Yesterday, I went through the best trade candidates from seven AL teams that should be just about ready to wave the white flag. But unlike the AL, where the postseason is basically set already, the NL still has a lot of sorting out to do, with nearly every team still in contention for a playoff berth.
Because of that, this list will be shorter, but there are still a few teams in the National League that will be selling over the next week, and several more could join them if they go on a skid before Monday’s August 31st deadline.
The Pirates are among the few teams that should be listening to offers on all their players leading up to the trade deadline. As far as starting pitchers go, which is the Braves’ most significant need, Pittsburgh doesn’t have too much to offer, especially with Joe Musgrove on the 10-day IL. However, Williams could be a quality pick up for Atlanta.
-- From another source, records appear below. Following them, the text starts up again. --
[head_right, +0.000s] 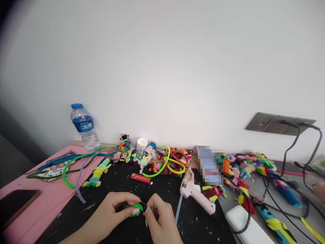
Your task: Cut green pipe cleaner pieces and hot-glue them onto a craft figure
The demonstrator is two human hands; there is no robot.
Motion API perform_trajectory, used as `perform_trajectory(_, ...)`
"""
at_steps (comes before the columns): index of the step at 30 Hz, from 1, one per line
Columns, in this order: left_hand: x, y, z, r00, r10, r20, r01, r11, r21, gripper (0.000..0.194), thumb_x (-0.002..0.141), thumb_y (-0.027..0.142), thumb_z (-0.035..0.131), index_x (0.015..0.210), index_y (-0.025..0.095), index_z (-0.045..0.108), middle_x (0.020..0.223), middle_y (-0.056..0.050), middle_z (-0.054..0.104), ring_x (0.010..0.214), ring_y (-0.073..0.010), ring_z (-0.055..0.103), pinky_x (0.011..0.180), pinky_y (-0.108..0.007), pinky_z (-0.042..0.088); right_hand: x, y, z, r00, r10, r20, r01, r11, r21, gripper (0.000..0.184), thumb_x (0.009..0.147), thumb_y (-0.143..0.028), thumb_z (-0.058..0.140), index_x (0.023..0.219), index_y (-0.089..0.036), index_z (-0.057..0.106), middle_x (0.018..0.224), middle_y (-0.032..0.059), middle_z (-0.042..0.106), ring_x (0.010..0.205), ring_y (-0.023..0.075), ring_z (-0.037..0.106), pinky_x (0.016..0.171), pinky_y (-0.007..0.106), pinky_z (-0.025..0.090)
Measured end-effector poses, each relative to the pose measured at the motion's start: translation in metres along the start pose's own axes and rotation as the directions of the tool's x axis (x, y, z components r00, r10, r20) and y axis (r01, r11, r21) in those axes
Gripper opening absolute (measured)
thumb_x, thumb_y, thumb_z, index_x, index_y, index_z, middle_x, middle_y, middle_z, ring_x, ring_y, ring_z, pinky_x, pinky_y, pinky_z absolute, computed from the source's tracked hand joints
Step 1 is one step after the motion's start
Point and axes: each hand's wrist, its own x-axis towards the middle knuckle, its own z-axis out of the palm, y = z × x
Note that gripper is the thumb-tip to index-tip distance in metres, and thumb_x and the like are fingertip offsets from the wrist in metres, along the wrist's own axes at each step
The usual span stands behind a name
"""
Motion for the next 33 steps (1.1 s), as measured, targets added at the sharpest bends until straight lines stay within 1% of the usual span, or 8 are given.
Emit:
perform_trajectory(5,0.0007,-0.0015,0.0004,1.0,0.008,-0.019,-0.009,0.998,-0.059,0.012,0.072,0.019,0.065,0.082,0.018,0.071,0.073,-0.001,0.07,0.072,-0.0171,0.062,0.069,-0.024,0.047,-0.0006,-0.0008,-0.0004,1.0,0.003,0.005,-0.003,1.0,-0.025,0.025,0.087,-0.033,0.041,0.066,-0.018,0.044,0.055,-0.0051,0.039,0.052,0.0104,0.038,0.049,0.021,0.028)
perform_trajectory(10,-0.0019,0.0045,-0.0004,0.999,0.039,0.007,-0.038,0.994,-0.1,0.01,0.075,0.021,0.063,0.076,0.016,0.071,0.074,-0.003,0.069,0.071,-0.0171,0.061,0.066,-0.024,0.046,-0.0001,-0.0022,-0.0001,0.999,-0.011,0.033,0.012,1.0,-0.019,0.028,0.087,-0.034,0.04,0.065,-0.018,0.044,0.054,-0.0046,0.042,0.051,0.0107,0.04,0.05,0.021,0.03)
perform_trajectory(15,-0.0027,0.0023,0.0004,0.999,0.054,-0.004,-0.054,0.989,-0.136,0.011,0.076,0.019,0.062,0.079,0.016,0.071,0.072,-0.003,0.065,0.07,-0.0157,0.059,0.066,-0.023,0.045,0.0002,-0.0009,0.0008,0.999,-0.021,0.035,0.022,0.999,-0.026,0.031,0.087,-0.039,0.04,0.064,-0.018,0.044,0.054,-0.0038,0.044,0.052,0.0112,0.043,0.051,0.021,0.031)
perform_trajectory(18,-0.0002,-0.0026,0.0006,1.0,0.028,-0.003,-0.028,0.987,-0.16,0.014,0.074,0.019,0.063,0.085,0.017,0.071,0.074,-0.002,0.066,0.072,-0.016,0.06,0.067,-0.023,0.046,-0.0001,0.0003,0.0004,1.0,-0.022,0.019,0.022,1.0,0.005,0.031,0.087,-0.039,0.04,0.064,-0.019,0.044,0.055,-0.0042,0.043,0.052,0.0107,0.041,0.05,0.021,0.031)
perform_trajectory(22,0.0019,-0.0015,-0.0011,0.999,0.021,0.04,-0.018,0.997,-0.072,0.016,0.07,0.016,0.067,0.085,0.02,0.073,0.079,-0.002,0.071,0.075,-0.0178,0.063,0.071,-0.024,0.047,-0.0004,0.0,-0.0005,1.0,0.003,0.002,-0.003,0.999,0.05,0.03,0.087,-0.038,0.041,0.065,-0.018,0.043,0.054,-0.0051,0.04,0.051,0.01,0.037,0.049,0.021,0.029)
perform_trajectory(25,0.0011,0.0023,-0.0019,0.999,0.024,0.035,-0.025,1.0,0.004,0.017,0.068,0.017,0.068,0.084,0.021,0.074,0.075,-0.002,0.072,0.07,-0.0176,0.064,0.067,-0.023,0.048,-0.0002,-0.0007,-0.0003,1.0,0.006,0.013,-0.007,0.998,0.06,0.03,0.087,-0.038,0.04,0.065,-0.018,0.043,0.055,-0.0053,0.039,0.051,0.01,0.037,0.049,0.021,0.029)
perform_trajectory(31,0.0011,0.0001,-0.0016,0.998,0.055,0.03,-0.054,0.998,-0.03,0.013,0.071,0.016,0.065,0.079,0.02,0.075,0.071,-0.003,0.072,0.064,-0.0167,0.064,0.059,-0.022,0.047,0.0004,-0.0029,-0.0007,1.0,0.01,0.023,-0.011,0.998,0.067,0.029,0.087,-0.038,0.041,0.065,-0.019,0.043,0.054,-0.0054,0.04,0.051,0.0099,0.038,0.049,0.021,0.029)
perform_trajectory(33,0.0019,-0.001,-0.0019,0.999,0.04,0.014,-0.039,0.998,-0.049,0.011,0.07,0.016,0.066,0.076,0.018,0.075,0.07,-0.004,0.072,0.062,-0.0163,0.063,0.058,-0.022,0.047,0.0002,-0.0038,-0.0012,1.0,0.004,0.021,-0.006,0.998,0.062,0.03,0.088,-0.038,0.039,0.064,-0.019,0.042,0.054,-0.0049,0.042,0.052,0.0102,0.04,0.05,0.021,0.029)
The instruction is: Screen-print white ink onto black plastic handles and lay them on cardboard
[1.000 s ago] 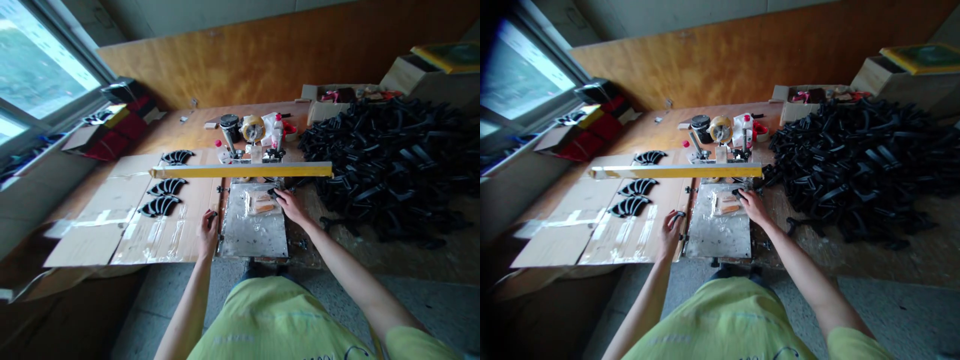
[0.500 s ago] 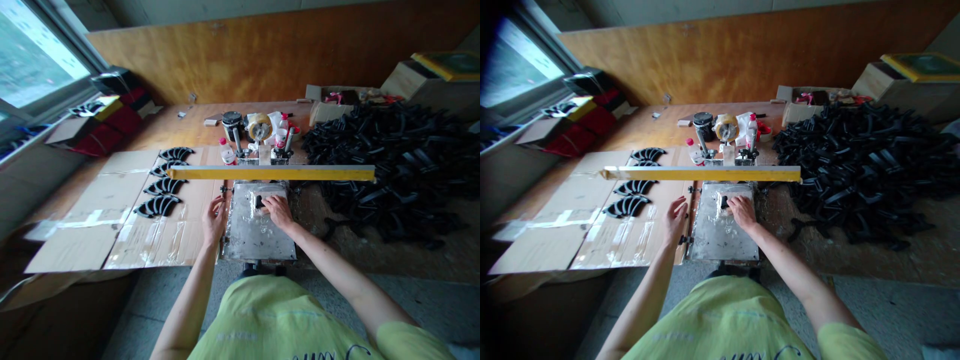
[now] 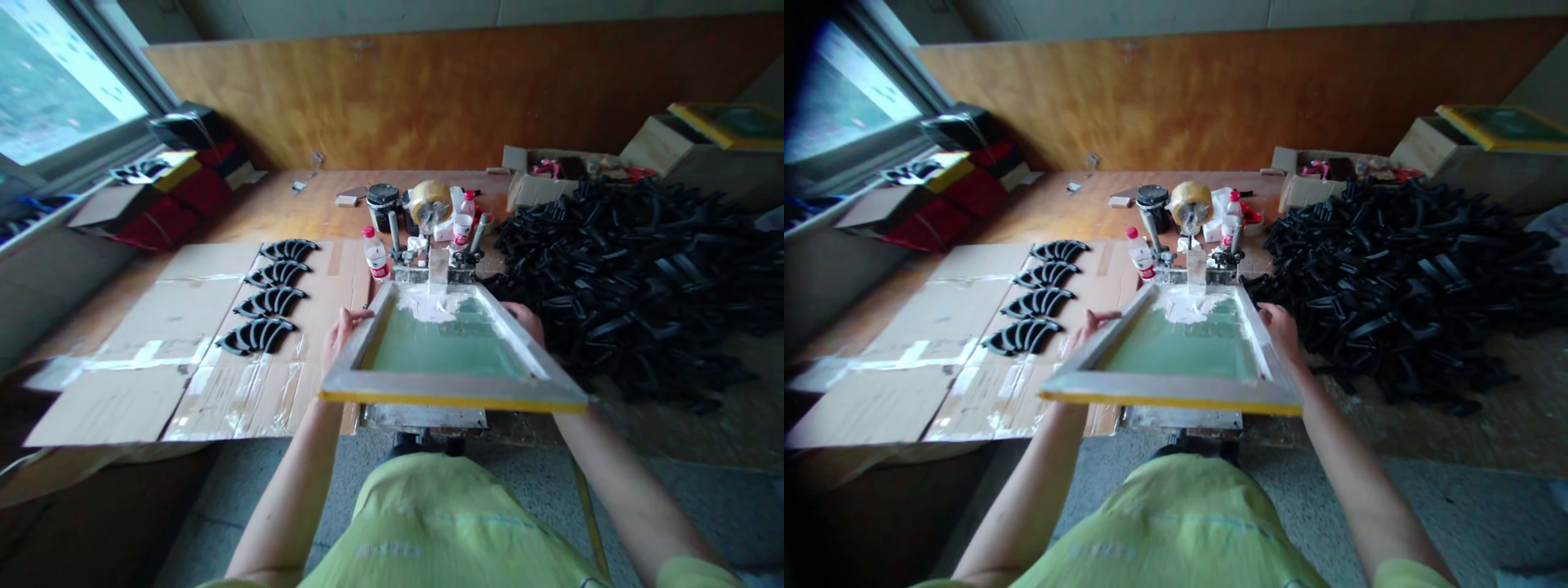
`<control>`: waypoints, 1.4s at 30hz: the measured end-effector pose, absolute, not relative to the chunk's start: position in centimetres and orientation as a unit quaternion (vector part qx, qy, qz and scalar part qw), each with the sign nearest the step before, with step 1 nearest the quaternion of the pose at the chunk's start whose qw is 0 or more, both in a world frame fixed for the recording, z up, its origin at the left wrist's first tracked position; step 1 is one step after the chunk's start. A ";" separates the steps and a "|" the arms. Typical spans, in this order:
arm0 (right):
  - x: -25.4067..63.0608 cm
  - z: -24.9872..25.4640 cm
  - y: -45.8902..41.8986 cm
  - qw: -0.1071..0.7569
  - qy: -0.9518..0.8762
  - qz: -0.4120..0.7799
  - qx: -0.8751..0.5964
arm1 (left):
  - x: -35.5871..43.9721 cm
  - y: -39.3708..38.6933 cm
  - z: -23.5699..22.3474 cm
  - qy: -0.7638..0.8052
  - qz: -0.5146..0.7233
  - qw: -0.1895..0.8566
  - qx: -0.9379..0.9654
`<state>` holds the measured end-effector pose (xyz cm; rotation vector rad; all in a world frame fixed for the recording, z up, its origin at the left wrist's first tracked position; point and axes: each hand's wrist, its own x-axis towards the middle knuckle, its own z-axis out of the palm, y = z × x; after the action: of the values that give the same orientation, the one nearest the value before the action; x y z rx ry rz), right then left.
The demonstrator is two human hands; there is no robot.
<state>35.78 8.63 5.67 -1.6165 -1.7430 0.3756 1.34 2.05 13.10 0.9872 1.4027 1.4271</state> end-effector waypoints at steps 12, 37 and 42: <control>24.8 8.8 14.4 0.126 -0.838 0.048 -0.528 | 0.7 -1.4 1.7 0.635 0.404 0.522 0.401; 24.9 7.4 6.5 0.128 -0.906 0.058 -0.399 | 0.6 -1.6 1.4 0.634 0.413 0.526 0.388; 24.6 8.4 8.5 0.174 -0.879 0.109 -0.430 | 0.4 -1.6 2.8 0.624 0.409 0.541 0.388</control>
<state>24.61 8.47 8.42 -1.2183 -2.4931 0.3097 0.43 -1.63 2.81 0.9231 1.4820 0.9717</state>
He has a 3.70 ERA in five starts this season and posted a 3.11 ERA over 31 starts as recently as 2018.
The Reds are 11-15, but that leaves them just a game out of the final playoff spot, so it’s doubtful they are thinking about selling right now. However, a poor performance this week could lead to them having no other choice, and they have one of the most attractive names that could be traded on their team.
Trevor Bauer has been the best pitcher in the majors thus far. He’s only had four starts… but he’s tossed two complete-game shutouts, leading to a 0.68 ERA. Bauer also boasts 41 strikeouts in just 26.1 innings pitched (14.0 K/9) and a WHIP of 0.570.
The Reds rightfully believe they have a fantastic opportunity to win a playoff series or multiple with the way their starting rotation is set up, but they have to get there first. A rough week could lead to them moving Bauer, who is in the final year of his contract.
San Francisco Giants
A week ago, the Giants seemed like for-sure sellers, but a recent winning streak has them right back in the mix for a playoff berth, and we’ve seen San Francisco hang on for too long in the past. I’m not sure they’ve learned from not dealing Madison Bumgarner last season, and if they didn’t, they might end up trying to buy at the deadline. However, the reality is they are not contenders, and they should operate that way this week.
Cueto is finally 100% healthy and pitching pretty well for the Giants, posting a 4.35 ERA (4.01 FIP) in six starts. His playoff experience would make him a quality #2 behind Max Fried in the postseason. However, next year, Cueto is owed $21 million and has a $22 million club option in 2022 with a $5 million buyout. I don’t see the Braves taking on that kind of money unless the Giants eat a significant amount.
A couple of weeks ago, the Rockies sat on top of the NL West. However, they were just swept by the Dodgers and are now 13-15 on the year, finding themselves in second-to-last place in the division. Still, they are right in the thick of things for a playoff spot, so there’s no guarantee they will be selling any of their pieces at the trade deadline.
If they do, Jon Gray would be an attractive trade target for the Braves. From 2015 to 2019, Gray has a 3.77 FIP in 114 starts. That’s exceptionally impressive when you consider half of his starts take place at Coors Field. Gray also has one more year of arbitration remaining, so Atlanta would benefit from his services in 2021.
As is the case with every team on this list not named the Pirates, the Diamondbacks are also in contention for one of the final playoff spots despite being in last place in the NL West. If they have a terrible week, though, they will be sellers, and Robbie Ray should be the first to go.
The talented southpaw is having a rough final season for Arizona in the last year of his contract, boasting an 8.33 ERA in six starts. The reason for this has been walks and the long ball. He’s given up the most free-passes of any pitcher this season (25) and has allowed nine home runs in just 27 innings. However, Ray has a lengthy track record of success. From 2015-2019, he had a 3.96 ERA (3.92) FIP in 140 starts. Perhaps Ray would benefit from a change of scenery, and he shouldn’t cost the Braves very much in terms of prospect capital.